- Goal of the exercise -
Pictures excluded, output the lines of the data below between the one holding "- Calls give" and the one holding "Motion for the", inclusive, exactly as they stand.
════════════════════
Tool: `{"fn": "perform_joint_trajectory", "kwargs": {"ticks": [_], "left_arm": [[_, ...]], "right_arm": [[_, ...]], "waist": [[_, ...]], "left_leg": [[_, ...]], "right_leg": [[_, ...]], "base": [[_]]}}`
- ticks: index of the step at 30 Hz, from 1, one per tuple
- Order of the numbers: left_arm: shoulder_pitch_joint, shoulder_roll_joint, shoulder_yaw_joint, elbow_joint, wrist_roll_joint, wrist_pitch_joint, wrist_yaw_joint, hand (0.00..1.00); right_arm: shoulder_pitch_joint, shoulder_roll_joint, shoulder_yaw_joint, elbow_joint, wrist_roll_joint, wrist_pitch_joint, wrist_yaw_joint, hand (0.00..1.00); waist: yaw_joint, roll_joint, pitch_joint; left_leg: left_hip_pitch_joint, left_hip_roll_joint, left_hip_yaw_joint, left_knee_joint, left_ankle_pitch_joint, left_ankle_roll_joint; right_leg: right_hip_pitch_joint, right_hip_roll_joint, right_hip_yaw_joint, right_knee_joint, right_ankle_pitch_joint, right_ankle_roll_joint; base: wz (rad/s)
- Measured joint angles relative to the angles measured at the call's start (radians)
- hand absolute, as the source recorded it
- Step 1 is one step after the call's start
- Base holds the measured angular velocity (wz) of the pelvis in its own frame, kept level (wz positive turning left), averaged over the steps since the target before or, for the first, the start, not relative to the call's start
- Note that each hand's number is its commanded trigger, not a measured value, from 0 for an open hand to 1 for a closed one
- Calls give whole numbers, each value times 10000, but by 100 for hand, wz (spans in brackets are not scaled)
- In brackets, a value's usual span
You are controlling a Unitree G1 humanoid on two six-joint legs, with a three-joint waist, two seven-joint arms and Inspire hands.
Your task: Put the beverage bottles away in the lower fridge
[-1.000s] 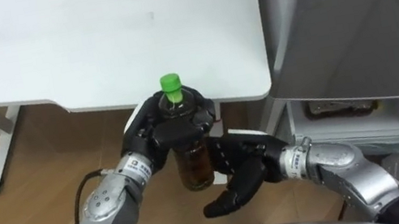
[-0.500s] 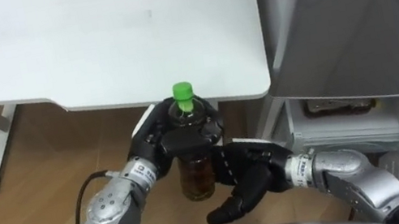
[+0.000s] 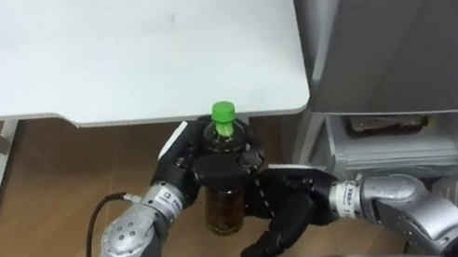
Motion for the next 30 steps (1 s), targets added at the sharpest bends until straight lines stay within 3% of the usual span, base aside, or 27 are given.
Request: {"fn": "perform_joint_trajectory", "kwargs": {"ticks": [5, 10, 11, 12, 13, 17, 20, 21, 22, 30], "left_arm": [[-3, 115, -49, -3, 1024, 1, -343, 100], [-3, 174, -68, -3, 1249, 1, -479, 100], [-3, 173, -69, -3, 1248, 1, -477, 100], [-2, 169, -70, -3, 1248, 1, -475, 100], [-3, 166, -75, -6, 1237, 1, -468, 100], [-2, 196, -219, -124, 1222, 0, -241, 100], [-1, 243, -464, -200, 960, -1, -205, 100], [-1, 247, -524, -209, 934, -1, -211, 100], [-1, 255, -682, -210, 883, -3, -217, 100], [-2, 387, -656, -208, 804, -1, -200, 100]], "right_arm": [[36, -92, 195, 1, 11, 14, 41, 0], [67, -116, 261, -2, 74, 14, 59, 0], [77, -116, 264, -2, 140, 18, 58, 15], [88, -123, 263, -1, 207, 35, 58, 15], [122, -142, 263, -1, 397, 90, 56, 58], [158, -204, 274, 96, 1045, 211, -290, 70], [153, -230, 220, 505, 1602, 293, -847, 66], [152, -220, 220, 574, 1644, 303, -995, 48], [143, -212, 221, 734, 1773, 305, -1226, 0], [188, -212, 328, 845, 2576, 301, -1274, 0]], "waist": [[4, 9, 7], [20, 9, 3], [23, 5, 0], [27, 2, -2], [33, -3, -8], [31, -12, -19], [37, 15, -42], [45, 18, -42], [54, 33, -45], [11, 98, -54]], "left_leg": [[-58, 4, -7, 1, -2, 2], [-62, 6, -3, -9, -1, 1], [-40, 5, 4, -13, 0, 1], [-30, 6, 11, -20, 1, 0], [0, 6, 22, -36, 1, 1], [-1, 4, 41, -58, 1, 1], [12, 0, 44, -62, 1, 1], [11, 0, 46, -62, 1, 2], [3, 0, 44, -55, 1, 2], [-23, 14, 38, -43, 1, 1]], "right_leg": [[-37, 4, 25, 8, 0, 0], [-66, 5, 39, 8, 0, 0], [-69, 3, 40, 7, 0, 0], [-69, 2, 42, 7, 0, 0], [-52, 1, 45, 5, 0, 0], [-6, 6, 53, -13, 0, 0], [14, 4, 60, -13, 0, 0], [12, 5, 63, -14, 0, 0], [2, 4, 59, -14, 0, 0], [-32, 13, -55, -21, 0, 0]], "base": [[0], [0], [0], [0], [0], [0], [0], [0], [0], [0]]}}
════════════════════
- Finished exercise -
- Calls give whole numbers, each value times 10000, but by 100 for hand, wz (spans in brackets are not scaled)
- In brackets, a value's usual span
You are controlling a Unitree G1 humanoid on two six-joint legs, with a three-joint waist, two seven-joint arms and Inspire hands.
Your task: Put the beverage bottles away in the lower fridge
[-1.000s] 
[-0.500s] 
[+0.000s] 
Motion for the next 30 steps (1 s), targets added at the sharpest bends until straight lines stay within 3% of the usual span, base aside, or 27 are given.

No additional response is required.